* _What you have to do_:
Filter the entries for the word "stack". Copy each line in which it occurs.

Exercise data below:

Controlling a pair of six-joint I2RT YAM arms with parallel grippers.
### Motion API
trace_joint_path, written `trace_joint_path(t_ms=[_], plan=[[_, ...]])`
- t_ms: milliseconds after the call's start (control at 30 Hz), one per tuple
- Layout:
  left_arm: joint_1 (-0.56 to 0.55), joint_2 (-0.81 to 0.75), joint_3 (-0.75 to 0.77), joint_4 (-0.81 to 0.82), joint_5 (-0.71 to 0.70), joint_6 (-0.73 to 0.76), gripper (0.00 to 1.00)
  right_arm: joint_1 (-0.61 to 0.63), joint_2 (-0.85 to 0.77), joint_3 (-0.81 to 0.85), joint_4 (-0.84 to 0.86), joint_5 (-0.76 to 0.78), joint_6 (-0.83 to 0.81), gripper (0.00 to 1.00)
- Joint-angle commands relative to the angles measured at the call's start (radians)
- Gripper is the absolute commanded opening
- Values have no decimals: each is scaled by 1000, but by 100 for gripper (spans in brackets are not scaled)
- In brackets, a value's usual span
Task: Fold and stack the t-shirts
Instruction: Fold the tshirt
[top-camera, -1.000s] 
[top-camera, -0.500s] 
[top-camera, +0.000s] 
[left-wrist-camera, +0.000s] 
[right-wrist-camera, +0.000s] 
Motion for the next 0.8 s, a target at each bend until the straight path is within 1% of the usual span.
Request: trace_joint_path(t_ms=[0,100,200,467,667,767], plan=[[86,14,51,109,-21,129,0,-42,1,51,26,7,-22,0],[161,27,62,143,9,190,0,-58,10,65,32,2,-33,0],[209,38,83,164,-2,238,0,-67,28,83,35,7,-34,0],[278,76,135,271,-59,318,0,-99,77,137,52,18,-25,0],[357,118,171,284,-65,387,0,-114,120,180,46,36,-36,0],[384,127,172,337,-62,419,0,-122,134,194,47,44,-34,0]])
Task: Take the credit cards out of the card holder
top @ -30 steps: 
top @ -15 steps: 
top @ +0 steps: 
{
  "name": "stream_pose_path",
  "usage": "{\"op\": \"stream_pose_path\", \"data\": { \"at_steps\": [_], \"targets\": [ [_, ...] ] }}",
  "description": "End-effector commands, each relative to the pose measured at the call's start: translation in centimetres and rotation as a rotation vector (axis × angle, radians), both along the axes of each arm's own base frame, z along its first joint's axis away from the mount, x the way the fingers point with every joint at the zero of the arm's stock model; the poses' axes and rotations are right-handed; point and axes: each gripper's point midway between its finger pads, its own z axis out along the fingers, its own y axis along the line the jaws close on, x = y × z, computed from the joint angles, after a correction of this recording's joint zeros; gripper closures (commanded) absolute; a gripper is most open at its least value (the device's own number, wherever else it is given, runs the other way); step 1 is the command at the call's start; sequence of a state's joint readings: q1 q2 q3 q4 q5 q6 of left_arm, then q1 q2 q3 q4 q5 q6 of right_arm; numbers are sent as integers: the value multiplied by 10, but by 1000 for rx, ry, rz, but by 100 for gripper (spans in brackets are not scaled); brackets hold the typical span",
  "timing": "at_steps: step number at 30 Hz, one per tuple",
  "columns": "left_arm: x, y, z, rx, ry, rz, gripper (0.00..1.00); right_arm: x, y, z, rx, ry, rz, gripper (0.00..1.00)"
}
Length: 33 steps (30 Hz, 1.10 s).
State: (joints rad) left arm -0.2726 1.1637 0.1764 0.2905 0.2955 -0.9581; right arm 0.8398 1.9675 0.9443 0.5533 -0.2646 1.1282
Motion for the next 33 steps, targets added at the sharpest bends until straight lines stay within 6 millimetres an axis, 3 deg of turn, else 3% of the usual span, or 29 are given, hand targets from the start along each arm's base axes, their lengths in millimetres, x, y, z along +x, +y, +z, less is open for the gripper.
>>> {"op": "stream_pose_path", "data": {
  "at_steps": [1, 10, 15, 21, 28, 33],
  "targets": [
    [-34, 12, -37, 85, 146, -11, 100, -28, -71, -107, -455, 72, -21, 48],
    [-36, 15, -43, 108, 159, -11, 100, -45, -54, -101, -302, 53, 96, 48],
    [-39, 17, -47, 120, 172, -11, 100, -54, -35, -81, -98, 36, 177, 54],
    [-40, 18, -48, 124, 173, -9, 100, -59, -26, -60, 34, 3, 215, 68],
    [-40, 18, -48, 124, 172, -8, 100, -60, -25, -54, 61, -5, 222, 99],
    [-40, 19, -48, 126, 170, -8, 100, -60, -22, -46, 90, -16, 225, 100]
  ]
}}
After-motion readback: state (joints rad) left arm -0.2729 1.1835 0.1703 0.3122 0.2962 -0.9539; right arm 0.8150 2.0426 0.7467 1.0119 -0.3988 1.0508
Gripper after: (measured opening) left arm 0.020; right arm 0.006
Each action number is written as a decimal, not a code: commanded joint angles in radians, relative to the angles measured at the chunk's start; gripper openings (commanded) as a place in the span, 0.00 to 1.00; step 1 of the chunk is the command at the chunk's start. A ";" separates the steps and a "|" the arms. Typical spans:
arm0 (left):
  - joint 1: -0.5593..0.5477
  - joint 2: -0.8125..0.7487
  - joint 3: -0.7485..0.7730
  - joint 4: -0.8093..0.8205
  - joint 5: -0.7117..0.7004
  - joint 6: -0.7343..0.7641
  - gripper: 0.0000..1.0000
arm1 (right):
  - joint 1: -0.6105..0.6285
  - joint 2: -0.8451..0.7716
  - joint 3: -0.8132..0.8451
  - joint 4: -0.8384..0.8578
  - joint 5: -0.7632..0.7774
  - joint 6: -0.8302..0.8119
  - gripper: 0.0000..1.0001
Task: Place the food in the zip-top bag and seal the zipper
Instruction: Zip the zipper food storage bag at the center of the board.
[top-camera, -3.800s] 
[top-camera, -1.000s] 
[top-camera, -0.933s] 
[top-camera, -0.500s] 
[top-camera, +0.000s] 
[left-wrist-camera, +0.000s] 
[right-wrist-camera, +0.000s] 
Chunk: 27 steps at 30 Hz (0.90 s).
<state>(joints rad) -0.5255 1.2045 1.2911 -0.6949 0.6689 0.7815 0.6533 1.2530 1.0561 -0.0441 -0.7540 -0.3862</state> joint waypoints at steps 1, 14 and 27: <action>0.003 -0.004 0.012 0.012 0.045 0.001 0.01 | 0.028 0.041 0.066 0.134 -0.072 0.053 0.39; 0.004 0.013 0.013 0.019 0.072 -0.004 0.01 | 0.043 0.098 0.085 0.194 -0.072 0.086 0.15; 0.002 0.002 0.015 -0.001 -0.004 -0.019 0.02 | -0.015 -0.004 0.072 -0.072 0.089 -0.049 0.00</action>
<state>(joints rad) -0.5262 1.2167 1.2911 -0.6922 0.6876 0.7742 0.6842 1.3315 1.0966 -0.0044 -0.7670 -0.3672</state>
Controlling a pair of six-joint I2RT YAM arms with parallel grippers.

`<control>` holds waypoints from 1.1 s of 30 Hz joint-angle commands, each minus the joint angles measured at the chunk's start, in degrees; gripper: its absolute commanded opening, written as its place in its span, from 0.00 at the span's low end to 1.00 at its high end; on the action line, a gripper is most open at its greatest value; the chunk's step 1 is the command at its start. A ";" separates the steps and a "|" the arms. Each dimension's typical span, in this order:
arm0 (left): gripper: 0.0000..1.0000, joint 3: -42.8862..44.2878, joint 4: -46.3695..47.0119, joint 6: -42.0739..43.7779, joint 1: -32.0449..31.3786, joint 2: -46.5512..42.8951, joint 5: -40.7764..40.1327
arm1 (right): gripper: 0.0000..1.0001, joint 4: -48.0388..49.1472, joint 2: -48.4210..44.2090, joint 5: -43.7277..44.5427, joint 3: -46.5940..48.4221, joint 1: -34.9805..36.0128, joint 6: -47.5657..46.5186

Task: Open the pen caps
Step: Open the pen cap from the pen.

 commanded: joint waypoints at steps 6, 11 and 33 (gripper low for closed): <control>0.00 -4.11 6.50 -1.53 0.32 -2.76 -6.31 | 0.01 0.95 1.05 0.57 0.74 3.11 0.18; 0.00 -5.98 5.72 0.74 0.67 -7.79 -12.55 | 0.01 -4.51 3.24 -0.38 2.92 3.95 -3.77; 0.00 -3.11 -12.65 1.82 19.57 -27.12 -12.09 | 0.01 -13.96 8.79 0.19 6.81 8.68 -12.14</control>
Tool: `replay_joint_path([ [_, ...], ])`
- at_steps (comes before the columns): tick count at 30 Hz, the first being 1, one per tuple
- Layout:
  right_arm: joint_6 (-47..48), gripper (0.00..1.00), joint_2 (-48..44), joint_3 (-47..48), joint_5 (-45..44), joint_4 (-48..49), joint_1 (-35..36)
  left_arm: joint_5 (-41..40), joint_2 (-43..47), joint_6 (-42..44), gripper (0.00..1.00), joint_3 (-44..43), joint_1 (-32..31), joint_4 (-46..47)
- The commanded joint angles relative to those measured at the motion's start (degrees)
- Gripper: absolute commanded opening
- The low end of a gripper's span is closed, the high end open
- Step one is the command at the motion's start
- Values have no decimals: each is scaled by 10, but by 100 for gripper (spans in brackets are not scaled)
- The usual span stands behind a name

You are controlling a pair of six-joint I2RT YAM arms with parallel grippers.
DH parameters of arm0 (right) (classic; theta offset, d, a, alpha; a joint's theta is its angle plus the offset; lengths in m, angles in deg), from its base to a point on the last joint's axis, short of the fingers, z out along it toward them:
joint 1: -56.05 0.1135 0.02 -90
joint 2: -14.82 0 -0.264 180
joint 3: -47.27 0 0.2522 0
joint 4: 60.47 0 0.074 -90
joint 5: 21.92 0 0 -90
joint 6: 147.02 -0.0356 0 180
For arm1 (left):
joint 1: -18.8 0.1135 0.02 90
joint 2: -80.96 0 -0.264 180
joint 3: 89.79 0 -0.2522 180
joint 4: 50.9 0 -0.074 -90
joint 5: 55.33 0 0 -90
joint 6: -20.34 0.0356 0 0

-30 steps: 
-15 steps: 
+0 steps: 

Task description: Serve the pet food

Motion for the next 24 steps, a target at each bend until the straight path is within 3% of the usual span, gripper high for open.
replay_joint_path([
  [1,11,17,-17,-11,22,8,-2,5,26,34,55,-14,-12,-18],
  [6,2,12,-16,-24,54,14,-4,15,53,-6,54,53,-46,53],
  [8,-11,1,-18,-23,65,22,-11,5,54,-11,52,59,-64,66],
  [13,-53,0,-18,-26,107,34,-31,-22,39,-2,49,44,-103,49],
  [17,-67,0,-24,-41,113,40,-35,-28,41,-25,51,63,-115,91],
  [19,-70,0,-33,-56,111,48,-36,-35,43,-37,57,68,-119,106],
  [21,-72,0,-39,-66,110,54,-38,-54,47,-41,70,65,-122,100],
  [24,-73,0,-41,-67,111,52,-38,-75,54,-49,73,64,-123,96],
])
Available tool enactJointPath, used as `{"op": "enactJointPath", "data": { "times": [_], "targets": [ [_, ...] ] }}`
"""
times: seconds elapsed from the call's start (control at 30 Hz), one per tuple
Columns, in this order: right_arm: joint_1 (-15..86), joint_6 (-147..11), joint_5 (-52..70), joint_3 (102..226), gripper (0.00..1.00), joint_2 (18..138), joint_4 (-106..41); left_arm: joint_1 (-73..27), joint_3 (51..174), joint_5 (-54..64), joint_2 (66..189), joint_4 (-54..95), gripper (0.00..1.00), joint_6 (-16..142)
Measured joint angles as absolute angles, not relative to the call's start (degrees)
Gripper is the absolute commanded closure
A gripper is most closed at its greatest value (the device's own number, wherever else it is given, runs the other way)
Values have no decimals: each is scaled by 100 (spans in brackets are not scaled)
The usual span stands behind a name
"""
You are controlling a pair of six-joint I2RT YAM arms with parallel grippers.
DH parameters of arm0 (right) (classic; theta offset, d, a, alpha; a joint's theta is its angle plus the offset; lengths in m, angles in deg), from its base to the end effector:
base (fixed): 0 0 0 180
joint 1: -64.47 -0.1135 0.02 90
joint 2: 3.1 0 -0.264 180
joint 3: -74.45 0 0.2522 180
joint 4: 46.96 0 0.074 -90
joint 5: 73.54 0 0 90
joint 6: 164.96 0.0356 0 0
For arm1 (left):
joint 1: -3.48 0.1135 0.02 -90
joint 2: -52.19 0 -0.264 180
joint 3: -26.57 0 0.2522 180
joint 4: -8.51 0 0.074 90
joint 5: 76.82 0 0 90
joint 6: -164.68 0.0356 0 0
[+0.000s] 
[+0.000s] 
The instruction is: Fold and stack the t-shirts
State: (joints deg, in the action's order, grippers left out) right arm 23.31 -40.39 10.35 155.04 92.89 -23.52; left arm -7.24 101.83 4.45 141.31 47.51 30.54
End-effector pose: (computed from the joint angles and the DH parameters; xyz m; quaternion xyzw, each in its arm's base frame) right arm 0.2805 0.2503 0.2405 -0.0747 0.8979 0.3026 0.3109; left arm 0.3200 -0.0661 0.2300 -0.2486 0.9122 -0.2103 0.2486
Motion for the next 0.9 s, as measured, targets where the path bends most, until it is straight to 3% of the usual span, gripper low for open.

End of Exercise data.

* _Solution to this problem_:
Task: Fold and stack the t-shirts
The instruction is: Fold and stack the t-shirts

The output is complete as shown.